Paul constate et donne en exemple : « Il s'anéantit lui-même, prenant
condition d'esclave, et devenant semblable aux hommes. S'étant comporté comme
un homme, il s'humilia plus encore, obéissant jusqu'à la mort, et à la mort sur
une croix ! » (Ph 2)
Ce sont les tentations de l’Eglise, porteuse d’une telle
vérité qu’il faudrait vraiment que tous puissent en vivre. Mais cela se
fera-t-il même contre la liberté de ceux à qu’il faut annoncer Jésus ?
Tentation de la magie et des miracles pour convaincre, tentation du pouvoir
pour imposer sa manière de voir, y compris dans les démocraties, tentation de l’immortalité
qui interdit de reconnaître sa faiblesse.
Il n’y a qu’un chemin, celui de Jésus. Traverser le désert
et laisser les chimères au fantasme diabolique. Rejoindre les hommes que nous
aimons, bien vite, et nous faire leur serviteurs, leur laver les pieds.
Ce texte ravive en moi une conviction : de quel droit l'église a-t-elle longtemps imposé ses croyances à d'autres qui avaient leurs propres croyances. L'évangélisation par la force et la contrainte ne vaut rien ! Il suffit d'oser parler de sa propre foi, sans dogme,sans condamnation des autres, de la vivre réellement et montrer comment nous la vivons. Il est étonnant de constater combien de personnes ne disent pas leur foi, comme s'ils en avaient honte, ou peur.
RépondreSupprimerJe ne suis pas certain de vous suivre...
SupprimerQue notre Eglise se soit plantée est un fait. On peut et sans doute l'on doit le déplorer. Mais c'est plus facile à dire avec le recul du temps.
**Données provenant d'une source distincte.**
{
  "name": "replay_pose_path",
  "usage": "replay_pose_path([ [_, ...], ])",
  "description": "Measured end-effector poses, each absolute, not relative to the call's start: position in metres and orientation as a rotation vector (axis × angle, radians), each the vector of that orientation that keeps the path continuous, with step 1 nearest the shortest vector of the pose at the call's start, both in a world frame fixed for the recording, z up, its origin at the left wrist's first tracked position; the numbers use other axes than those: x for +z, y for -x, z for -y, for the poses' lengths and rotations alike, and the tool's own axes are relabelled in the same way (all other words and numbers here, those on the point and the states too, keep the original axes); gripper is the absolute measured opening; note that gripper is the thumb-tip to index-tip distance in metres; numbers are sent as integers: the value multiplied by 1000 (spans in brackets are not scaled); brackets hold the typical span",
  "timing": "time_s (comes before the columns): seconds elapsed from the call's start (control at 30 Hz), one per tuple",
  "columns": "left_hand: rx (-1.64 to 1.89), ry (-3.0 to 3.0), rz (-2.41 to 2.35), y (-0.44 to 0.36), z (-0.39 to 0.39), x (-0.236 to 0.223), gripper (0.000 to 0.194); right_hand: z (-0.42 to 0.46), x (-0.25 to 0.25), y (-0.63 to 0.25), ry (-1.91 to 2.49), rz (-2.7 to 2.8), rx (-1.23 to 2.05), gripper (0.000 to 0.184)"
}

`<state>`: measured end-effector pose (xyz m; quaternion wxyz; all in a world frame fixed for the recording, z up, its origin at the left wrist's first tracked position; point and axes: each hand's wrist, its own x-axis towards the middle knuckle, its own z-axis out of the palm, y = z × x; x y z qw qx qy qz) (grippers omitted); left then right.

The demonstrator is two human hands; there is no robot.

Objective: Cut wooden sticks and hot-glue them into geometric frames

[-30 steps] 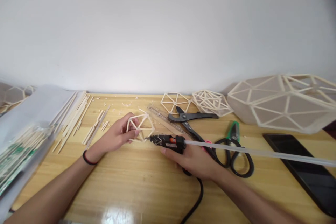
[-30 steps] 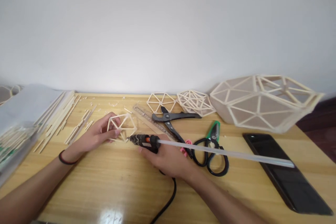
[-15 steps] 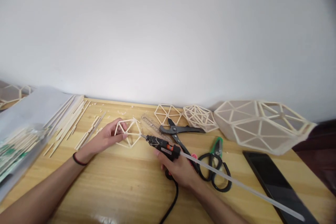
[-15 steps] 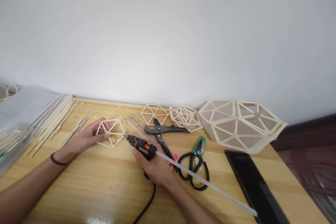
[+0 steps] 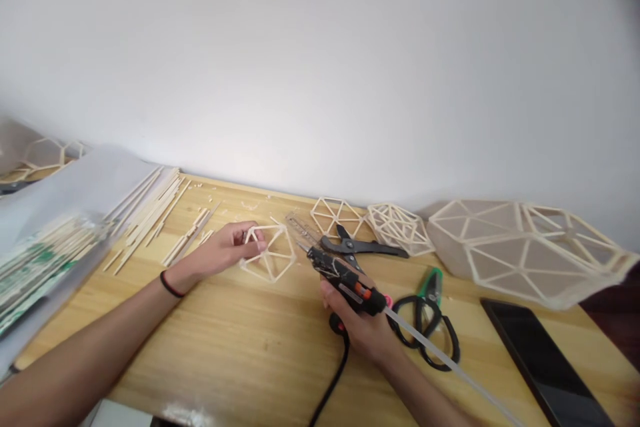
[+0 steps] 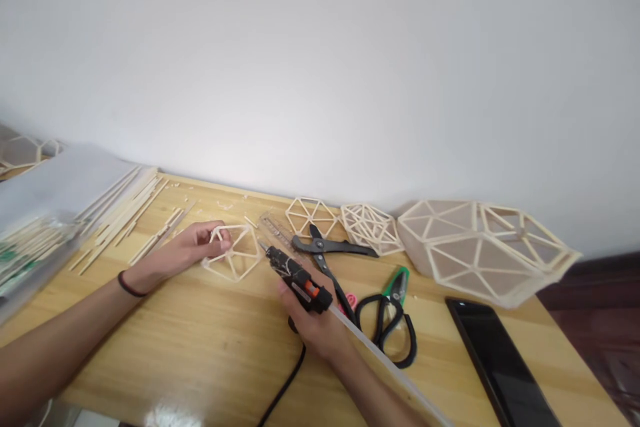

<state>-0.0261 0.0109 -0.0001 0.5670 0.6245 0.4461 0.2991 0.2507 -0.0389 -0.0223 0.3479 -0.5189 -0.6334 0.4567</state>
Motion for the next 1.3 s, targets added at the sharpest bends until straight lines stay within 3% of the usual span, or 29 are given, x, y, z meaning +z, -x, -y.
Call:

Comment juger une époque qui évoluait dans d'autres contextes culturels ? Est-on sûr que nous aurions été du bon côté alors ?
"Sans dogme" dites-vous ? Avant d'être une agression, comme vous semblez le vivre, le dogme est une protection. Il s'agit aussi de protéger la foi contre ce qui la dénature. Et je tiens à ce qu'une parole magistérielle nous protège, par exemple aujourd'hui, des affirmations frelatées des intégristes.
Alors non, il ne "suffit pas d'oser parler". Les "y'a qu'à", "faut qu'on" de toute sorte, de gauche comme de droite, progressistes ou non, ne sont jamais valides car ils oublient l'histoire, les faiblesses inhérentes à l'humanité, la contingence. Et pour des chrétiens disciples d'un Dieu fait chair, dans l'histoire, c'est impossible.
Quant à la force du témoignage, "vivre réellement et montrer comment nous vivons" dites vous, je suis plus que réservé. Ou du moins, là encore, il faut être un peu réaliste. Tout témoignage est mensonge, au sens où ce que nous vivons est si peu par rapport à ce que nous croyons et devons annoncer. Soit nous limitons notre témoignage à ce dont nous sommes capables, et alors nous rognons, et comment, l'évangile. Soit nous annonçons ce que nous ne sommes pas capables de vivre, au risque de l'hypocrisie, de la tartuferie, "ils disent et ne font pas" !
Enfin, le souci de montrer, cela ne me vient pas cinq secondes à l'esprit. Vous avez lu, j'imagine l'évangile de mercredi dernier. Ne soyez pas comme ceux qui font sonner la trompette, entre dans ta chambre. Ton Père qui voit dans le secret te le revaudra.
Alors, je comprends votre réaction, mais formulée comme telle, vraiment, je résiste.